• Your goal: Set the pictures aside and set down only the lines from the line holding "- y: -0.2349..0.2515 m" through the end of the entries below, ends included.

• Dataset:
▬▬▬

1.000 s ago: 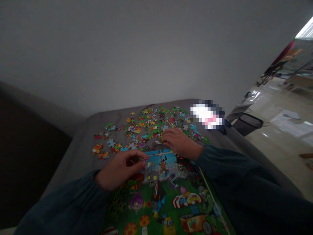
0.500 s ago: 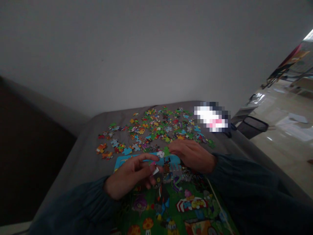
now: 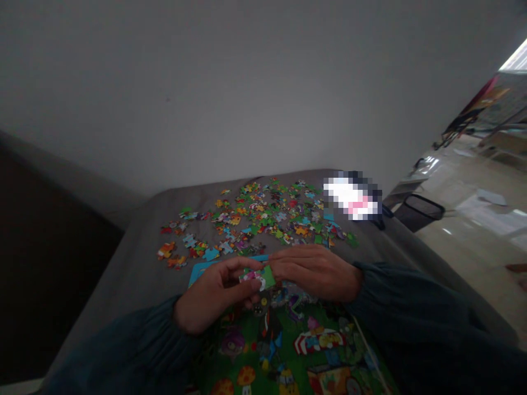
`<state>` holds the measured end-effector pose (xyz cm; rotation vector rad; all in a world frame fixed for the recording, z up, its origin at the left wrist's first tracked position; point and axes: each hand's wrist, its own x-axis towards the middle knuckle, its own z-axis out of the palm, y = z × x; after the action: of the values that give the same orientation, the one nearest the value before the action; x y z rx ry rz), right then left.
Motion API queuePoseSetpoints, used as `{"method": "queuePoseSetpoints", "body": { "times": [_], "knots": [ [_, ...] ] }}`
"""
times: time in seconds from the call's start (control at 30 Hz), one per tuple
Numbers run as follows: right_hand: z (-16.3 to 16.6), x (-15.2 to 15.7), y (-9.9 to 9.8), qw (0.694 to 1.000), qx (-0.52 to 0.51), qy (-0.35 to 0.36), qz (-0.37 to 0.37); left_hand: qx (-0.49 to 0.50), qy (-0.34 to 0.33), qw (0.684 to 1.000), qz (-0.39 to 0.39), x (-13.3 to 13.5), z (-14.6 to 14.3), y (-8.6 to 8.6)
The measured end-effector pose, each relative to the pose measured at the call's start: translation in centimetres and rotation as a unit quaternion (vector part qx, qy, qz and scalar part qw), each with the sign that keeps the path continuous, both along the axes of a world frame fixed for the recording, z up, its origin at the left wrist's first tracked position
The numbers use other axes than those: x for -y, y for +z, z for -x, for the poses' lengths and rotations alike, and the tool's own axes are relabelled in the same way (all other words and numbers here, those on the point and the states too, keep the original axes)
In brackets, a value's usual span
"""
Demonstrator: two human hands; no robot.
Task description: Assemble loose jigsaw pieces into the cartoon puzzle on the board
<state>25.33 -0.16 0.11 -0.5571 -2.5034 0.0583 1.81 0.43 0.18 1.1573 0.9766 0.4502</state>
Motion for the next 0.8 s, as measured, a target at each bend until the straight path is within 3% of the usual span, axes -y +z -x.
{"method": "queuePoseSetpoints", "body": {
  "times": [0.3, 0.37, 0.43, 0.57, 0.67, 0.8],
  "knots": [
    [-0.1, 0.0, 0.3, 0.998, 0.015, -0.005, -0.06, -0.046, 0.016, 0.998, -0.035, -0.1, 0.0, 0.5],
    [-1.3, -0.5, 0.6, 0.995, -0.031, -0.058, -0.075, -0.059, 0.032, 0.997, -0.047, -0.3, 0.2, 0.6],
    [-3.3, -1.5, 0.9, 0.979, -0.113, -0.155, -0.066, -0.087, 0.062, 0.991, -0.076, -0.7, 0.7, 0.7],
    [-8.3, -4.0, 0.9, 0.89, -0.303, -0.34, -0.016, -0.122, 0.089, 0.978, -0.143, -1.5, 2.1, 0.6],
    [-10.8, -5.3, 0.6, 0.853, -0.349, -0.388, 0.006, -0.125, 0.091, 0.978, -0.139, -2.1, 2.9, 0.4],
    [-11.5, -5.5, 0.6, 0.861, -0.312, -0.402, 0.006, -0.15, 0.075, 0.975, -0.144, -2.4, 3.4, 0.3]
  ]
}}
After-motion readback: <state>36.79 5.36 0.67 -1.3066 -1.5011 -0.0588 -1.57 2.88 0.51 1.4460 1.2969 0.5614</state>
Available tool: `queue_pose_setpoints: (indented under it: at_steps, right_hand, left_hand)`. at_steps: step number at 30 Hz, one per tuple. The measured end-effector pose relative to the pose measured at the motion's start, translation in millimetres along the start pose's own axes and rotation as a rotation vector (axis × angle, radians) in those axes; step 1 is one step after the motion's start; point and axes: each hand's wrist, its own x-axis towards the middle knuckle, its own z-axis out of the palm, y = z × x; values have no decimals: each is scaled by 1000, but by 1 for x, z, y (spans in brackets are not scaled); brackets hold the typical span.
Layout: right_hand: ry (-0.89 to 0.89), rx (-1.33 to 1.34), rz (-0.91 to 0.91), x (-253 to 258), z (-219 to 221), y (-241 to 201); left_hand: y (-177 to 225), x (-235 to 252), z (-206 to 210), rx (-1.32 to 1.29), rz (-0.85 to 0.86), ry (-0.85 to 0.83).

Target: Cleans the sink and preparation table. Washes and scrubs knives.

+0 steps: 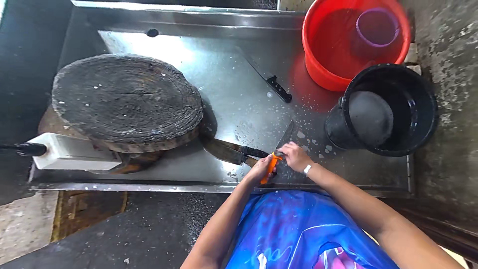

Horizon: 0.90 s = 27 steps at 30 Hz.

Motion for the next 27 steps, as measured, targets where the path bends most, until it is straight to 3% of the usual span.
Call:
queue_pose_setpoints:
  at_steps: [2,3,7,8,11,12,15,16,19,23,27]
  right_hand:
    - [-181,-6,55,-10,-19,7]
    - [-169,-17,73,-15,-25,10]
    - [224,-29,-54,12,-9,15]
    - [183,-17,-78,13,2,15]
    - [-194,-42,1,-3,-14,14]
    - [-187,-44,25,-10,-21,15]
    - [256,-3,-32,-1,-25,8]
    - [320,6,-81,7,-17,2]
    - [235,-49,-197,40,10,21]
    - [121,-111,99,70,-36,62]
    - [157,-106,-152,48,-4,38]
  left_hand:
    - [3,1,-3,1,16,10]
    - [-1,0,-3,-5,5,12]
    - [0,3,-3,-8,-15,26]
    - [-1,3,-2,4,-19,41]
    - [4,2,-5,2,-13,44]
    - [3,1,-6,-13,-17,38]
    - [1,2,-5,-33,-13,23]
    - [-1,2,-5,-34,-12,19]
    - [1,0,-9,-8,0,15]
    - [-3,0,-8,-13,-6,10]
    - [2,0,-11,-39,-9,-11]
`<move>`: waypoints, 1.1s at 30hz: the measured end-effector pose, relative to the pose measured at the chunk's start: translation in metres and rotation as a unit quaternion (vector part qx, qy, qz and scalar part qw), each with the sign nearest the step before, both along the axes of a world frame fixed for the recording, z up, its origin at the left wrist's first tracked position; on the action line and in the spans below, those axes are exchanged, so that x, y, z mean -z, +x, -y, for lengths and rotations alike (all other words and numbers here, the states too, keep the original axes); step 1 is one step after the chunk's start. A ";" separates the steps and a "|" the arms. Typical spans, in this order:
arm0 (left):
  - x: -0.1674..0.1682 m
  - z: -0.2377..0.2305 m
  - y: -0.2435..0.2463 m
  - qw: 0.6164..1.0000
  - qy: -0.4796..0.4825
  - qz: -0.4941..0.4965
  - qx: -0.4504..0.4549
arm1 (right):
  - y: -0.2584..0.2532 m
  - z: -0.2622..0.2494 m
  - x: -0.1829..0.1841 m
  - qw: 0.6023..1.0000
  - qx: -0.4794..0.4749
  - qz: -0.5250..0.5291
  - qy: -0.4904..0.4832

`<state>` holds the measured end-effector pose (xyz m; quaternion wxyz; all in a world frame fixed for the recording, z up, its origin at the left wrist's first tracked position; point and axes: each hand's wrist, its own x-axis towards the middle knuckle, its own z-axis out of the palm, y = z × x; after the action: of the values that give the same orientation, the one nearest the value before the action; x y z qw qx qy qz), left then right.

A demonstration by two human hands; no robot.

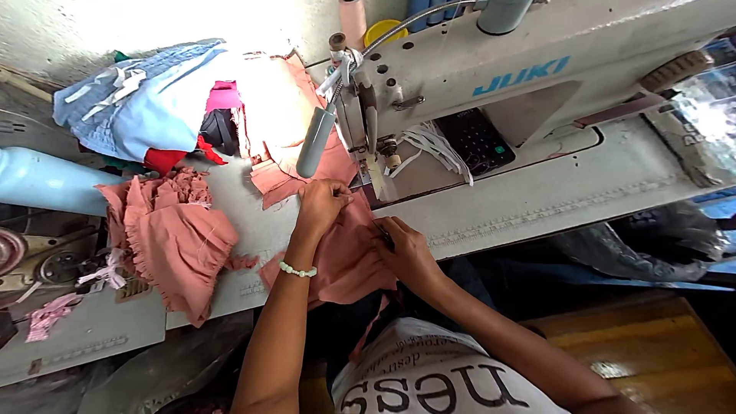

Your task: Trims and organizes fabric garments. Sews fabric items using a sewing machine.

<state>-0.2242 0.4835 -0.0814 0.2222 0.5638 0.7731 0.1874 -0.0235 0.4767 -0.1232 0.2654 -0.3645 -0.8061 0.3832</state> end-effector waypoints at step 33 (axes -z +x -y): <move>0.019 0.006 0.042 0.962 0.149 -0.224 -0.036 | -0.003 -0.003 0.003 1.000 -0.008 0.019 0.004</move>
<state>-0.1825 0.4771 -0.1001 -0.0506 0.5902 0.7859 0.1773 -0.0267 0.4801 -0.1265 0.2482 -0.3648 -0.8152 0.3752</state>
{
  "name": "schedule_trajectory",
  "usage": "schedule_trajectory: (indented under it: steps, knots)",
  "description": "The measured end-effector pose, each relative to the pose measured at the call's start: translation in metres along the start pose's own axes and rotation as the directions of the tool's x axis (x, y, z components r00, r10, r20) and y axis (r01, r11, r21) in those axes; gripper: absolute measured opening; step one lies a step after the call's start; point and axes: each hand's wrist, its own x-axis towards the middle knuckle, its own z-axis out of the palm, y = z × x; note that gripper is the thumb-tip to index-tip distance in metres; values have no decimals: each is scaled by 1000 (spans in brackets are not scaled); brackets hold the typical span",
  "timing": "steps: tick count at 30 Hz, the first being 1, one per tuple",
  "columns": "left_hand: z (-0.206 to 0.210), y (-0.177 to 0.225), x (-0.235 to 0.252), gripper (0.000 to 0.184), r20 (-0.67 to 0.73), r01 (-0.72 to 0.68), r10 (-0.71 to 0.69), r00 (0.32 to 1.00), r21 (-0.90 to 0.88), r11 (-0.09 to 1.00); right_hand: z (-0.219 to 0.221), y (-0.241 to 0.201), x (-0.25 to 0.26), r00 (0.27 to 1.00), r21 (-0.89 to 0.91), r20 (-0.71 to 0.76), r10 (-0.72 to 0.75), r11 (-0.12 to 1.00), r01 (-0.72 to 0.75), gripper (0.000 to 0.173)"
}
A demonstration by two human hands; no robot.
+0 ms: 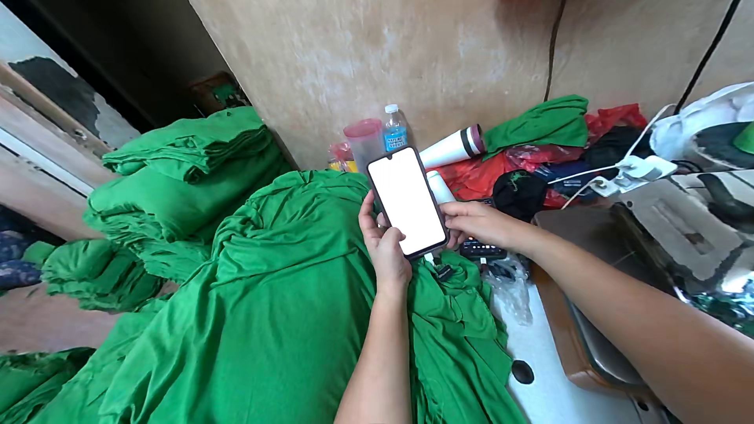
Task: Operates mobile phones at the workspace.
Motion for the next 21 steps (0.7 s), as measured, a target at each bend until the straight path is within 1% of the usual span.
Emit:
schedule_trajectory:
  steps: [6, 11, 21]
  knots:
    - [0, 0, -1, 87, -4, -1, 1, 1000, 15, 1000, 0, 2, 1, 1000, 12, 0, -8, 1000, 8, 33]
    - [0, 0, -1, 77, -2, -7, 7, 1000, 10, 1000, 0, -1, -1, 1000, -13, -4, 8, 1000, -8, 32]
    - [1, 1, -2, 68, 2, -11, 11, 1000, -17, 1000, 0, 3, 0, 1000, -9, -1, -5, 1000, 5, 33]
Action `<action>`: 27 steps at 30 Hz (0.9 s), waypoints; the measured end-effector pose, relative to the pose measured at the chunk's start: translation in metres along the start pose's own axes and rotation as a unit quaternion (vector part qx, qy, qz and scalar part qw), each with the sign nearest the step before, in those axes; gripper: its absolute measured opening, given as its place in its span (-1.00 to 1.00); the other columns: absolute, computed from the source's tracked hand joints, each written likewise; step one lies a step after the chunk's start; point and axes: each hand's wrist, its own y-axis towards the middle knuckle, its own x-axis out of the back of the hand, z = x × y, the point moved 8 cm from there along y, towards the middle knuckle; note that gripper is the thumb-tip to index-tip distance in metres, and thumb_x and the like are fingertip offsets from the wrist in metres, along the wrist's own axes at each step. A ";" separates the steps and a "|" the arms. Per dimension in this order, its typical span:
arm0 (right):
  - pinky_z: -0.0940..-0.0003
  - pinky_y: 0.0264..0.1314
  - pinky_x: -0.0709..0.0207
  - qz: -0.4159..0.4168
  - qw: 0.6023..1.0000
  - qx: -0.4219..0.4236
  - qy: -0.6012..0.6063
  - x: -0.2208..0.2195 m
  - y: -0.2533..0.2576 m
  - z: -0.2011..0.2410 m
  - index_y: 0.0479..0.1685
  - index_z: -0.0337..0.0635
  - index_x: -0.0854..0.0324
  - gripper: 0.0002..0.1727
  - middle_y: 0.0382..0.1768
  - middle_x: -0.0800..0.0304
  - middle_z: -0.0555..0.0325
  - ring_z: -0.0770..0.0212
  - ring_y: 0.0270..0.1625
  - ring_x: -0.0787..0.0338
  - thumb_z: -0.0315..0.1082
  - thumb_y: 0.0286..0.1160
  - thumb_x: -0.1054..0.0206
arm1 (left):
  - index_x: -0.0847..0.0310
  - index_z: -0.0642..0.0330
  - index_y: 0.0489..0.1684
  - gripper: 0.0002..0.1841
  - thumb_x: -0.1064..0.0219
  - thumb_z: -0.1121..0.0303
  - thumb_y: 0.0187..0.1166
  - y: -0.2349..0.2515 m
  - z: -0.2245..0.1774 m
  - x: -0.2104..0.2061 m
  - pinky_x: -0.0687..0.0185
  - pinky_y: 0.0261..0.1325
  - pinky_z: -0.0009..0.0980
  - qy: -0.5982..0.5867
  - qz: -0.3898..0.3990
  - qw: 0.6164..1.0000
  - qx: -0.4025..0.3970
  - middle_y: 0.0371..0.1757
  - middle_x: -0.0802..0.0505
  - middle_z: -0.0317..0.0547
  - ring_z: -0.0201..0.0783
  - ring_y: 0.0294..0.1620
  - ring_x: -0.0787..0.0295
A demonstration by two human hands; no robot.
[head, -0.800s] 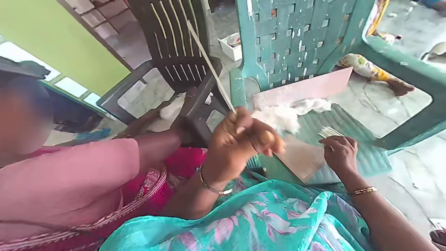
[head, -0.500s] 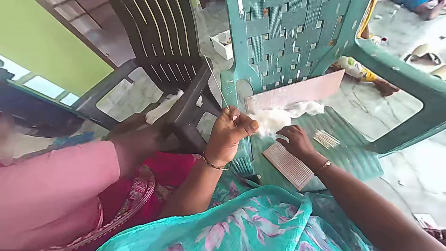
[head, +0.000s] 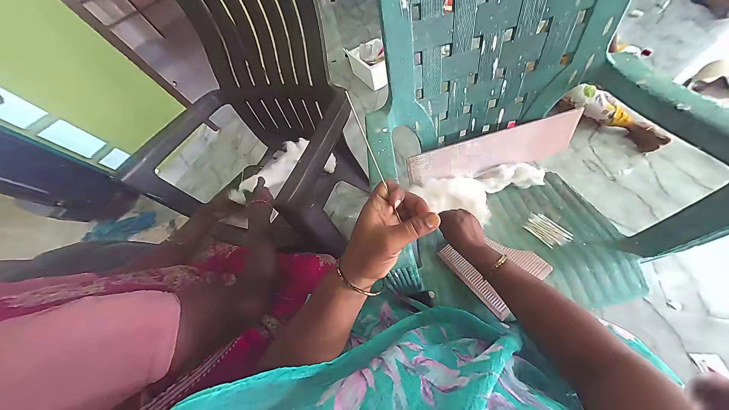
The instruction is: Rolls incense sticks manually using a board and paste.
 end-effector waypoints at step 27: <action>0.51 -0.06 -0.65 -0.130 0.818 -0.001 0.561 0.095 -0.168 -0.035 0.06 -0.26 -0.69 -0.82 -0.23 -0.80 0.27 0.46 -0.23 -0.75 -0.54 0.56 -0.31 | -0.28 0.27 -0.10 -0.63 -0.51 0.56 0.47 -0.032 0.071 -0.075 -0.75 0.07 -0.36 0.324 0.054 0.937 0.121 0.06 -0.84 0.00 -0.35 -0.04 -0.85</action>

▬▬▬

• Problem solution:
  - y: -0.2349..0.2515 m
  - z: -0.2245..0.1774 m
  - x: -0.2104..0.2061 m
  - pinky_x: -0.0687..0.0185
  - pinky_y: 0.0261..0.1325
  - pinky_z: -0.0009..0.0980
  - qy: -0.5982..0.5867
  - qz: -0.3898..0.3990
  - qw: 0.6164..1.0000
  - qx: -0.4025..0.3970
  - middle_y: 0.0371..0.1757
  - middle_x: -0.0802..0.0505
  - middle_z: -0.0317..0.0547
  - ring_z: -0.0201..0.0783
  - ring_y: 0.0294..0.1620
  - ring_x: -0.0787..0.0295
A demonstration by two human hands; no robot.
[head, -0.800s] 
[head, -0.500s] 
[head, +0.000s] 
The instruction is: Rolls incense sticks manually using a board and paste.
 end-effector waypoints at step 27: <action>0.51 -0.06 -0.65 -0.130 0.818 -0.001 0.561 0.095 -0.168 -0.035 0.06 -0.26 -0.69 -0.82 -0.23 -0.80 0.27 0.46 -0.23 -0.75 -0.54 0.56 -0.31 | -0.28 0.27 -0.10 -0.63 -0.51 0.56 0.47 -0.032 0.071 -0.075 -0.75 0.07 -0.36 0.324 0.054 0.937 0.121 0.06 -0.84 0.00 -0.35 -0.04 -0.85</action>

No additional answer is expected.